__EXERCISE BRIEF__:
How many lines of the material below contain the string "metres"? Answer with the number and nothing else.

__COLLECTED DATA__:
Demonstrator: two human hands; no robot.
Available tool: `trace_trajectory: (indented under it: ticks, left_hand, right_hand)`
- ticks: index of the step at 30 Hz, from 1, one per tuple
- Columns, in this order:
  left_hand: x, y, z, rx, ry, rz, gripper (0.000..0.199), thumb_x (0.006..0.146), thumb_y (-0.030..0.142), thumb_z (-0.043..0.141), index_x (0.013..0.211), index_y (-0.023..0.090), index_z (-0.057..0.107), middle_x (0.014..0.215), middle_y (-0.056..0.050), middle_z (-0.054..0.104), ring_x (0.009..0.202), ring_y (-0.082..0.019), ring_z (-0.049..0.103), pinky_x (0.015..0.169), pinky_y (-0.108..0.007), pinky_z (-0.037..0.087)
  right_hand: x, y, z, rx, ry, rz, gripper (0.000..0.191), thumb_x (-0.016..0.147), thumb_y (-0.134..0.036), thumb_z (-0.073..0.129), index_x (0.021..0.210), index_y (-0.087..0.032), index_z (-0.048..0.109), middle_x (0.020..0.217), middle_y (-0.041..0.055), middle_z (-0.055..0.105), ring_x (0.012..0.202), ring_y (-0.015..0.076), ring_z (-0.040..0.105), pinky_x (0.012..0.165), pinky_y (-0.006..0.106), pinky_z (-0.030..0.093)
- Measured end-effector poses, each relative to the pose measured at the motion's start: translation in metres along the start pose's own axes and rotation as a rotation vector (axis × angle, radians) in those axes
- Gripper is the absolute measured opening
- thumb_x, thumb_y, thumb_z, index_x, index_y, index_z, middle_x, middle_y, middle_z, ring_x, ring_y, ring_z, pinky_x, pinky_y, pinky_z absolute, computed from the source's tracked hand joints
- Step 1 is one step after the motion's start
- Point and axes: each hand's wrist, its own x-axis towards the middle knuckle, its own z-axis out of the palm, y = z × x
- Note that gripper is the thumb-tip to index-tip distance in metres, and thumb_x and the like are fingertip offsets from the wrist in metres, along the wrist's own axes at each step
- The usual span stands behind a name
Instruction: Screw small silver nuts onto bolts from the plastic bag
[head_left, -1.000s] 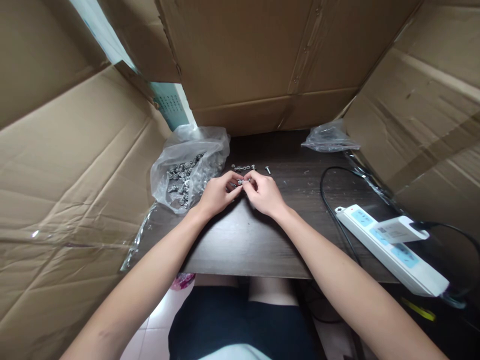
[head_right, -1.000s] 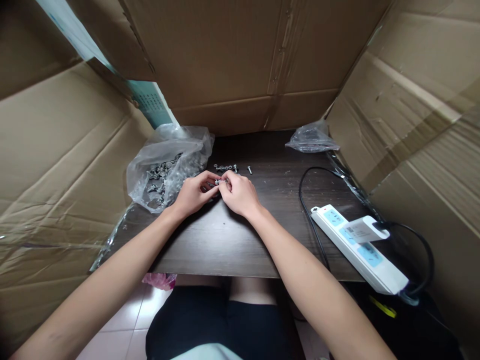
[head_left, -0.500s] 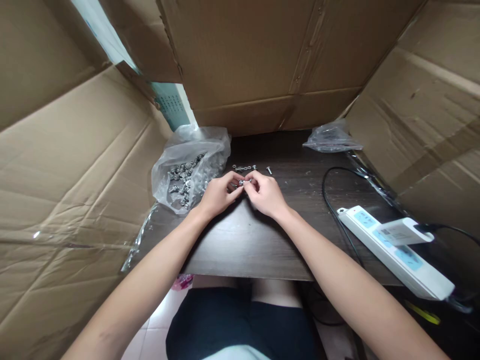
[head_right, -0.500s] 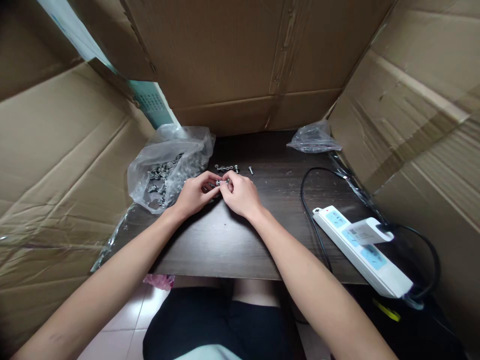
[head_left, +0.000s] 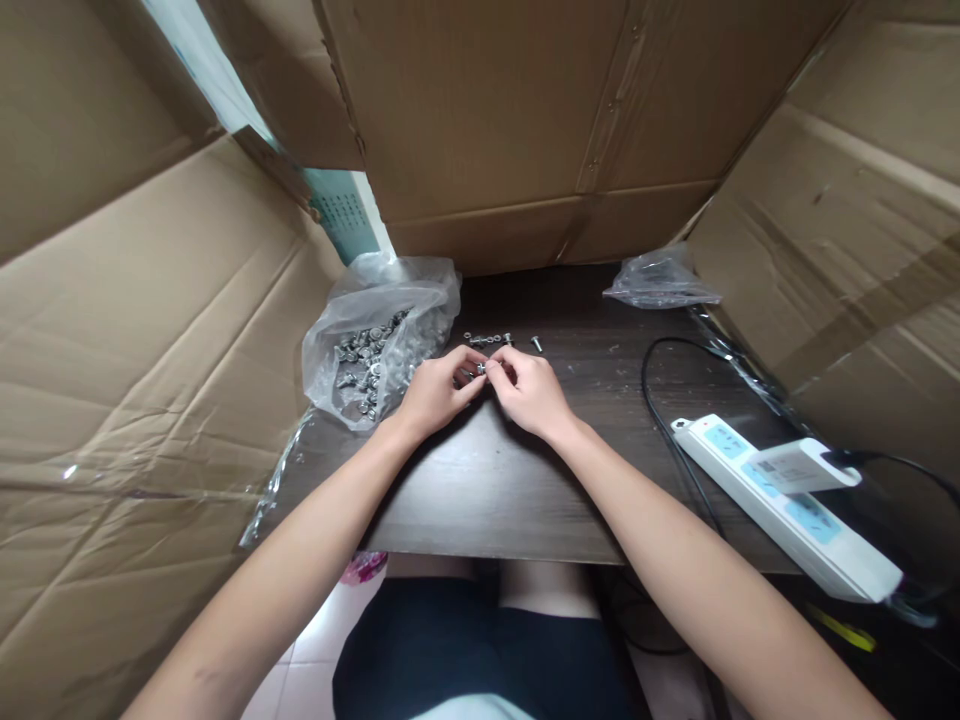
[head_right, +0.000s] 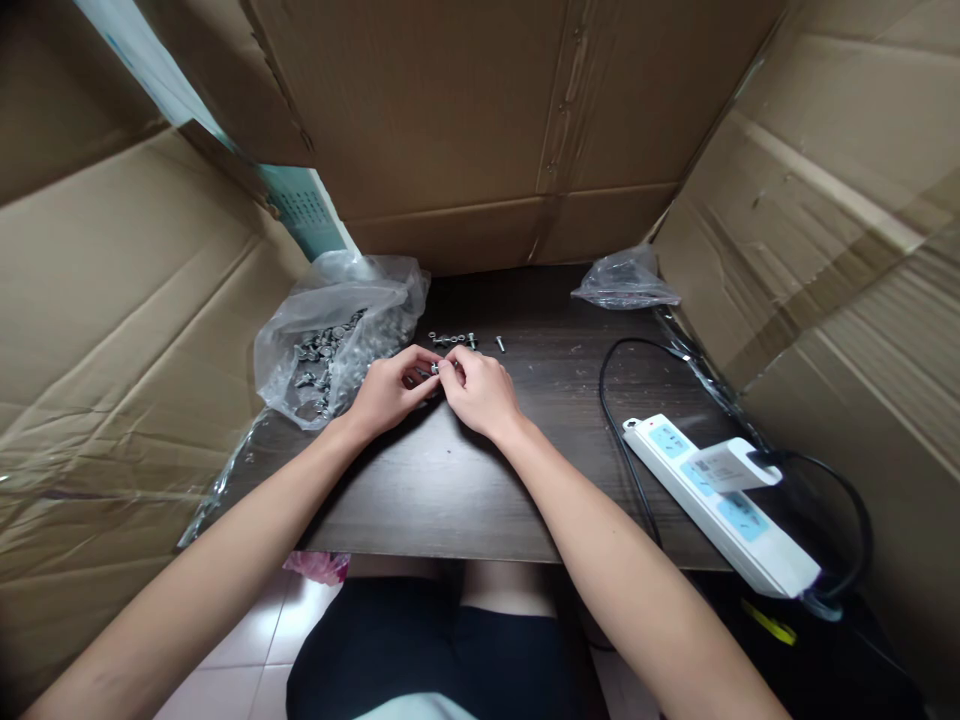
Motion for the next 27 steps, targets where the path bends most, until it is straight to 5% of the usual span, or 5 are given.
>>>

__WRITTEN ANSWER__:
2